TH Lee joins the plaintiff pool

Thomas H. Lee Partners has filed a lawsuit against the former Refco management. The complaint could help shift the public’s perception of the firm from Refco insider to a victim of the futures broker’s deceit.

Thomas H. Lee Partners has reportedly joined the throngs of groups suing to recoup money from the Refco collapse. The Boston firm named former Refco chief executive Phillip Bennet, ex-CEO and president Santo Maggio and former Refco president Tone Grant in the complaint, and accuses the three with defrauding the firm by failing to disclose bad debts to the firm and its advisors.

The suit puts Thomas H. Lee’s loss on the Refco investment at $245 million (€210 million). According to the Wall Street Journal, TH Lee invested $453 million of equity into the futures broker, while due diligence for the transaction cost the firm around $10 million.

The lawsuit, which was filed in a Manhattan federal court, could help to shift the perception of Thomas H. Lee’s role in the Refco affair from insider to victim. The firm was recently named in a separate lawsuit, filed by French businessman Gerard Sillam, which grouped the private equity firm alongside Phillip Bennett in the complaint.

Bennett, meanwhile, was recently charged on federal fraud allegations claiming he masked $720 million in bad debt.

This latest news follows the conclusion of the Refco auction in which Man Group agreed to acquire Refco LLC with a $282 million bid. As part of the deal, Refco LLC will be liquidated through Chapter 7 bankruptcy. Separately, Refco’s foreign currency exchange business will go to Forex Capital Markets, which reportedly agreed to pay over $110 million for the assets.

Refco’s bankruptcy has been valued as the 14th largest in the US, with creditors reportedly seeking around $16.8 billion.

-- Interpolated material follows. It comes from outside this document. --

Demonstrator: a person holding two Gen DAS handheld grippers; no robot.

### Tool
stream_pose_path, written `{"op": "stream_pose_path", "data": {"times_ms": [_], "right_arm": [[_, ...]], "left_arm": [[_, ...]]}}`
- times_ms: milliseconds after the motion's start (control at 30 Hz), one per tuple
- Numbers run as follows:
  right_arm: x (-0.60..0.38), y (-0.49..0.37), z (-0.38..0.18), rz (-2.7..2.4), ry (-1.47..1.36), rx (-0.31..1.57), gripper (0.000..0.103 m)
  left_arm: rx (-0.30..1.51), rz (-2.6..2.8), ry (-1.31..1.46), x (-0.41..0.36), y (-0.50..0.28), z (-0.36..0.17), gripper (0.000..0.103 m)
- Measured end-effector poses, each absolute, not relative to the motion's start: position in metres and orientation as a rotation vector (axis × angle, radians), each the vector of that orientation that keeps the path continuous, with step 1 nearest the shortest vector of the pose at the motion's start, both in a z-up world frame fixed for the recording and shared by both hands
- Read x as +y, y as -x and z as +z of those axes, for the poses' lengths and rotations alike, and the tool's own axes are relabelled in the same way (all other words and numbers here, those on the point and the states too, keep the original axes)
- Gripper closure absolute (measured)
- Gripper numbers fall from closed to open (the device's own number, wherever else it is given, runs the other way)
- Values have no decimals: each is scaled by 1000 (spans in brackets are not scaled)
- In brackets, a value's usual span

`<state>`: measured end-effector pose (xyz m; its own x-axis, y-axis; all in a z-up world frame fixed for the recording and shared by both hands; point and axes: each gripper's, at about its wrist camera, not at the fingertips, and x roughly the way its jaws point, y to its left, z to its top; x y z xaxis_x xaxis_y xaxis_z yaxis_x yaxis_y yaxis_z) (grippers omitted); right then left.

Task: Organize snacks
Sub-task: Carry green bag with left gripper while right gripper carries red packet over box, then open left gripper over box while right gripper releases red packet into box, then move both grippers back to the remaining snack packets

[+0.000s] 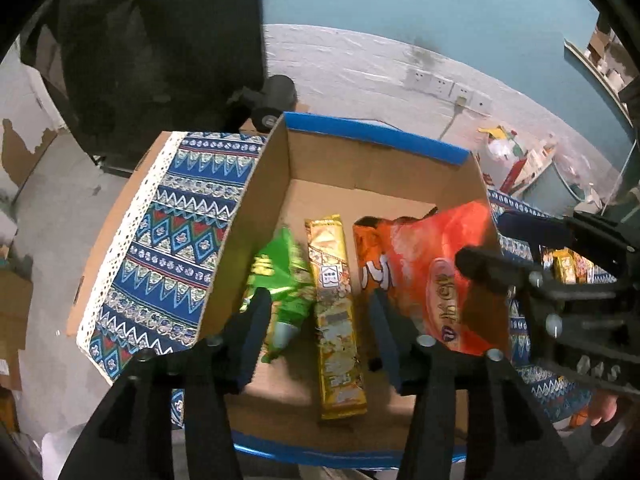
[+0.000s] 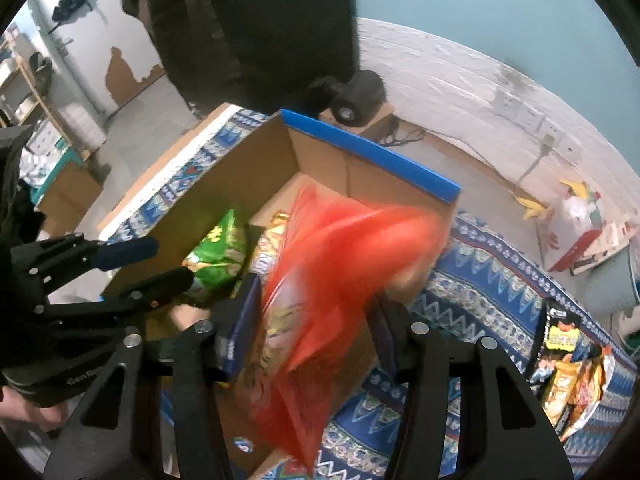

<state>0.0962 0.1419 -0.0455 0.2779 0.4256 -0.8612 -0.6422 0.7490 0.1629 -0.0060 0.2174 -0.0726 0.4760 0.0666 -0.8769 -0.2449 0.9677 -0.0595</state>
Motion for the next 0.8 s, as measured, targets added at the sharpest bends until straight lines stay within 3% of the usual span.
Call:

Thomas H. Lee first agreed to acquire the company in June 2004, in a $2.25 billion deal. Refco went public earlier this year, pricing its stock in the offering at $22 a share, which roughly tripled the value of TH Lee’s stake. The investment hit the skids last month when the hidden debts were uncovered. TH Lee was, however, able to take a dividend out during the IPO, recouping a chunk of its original investment.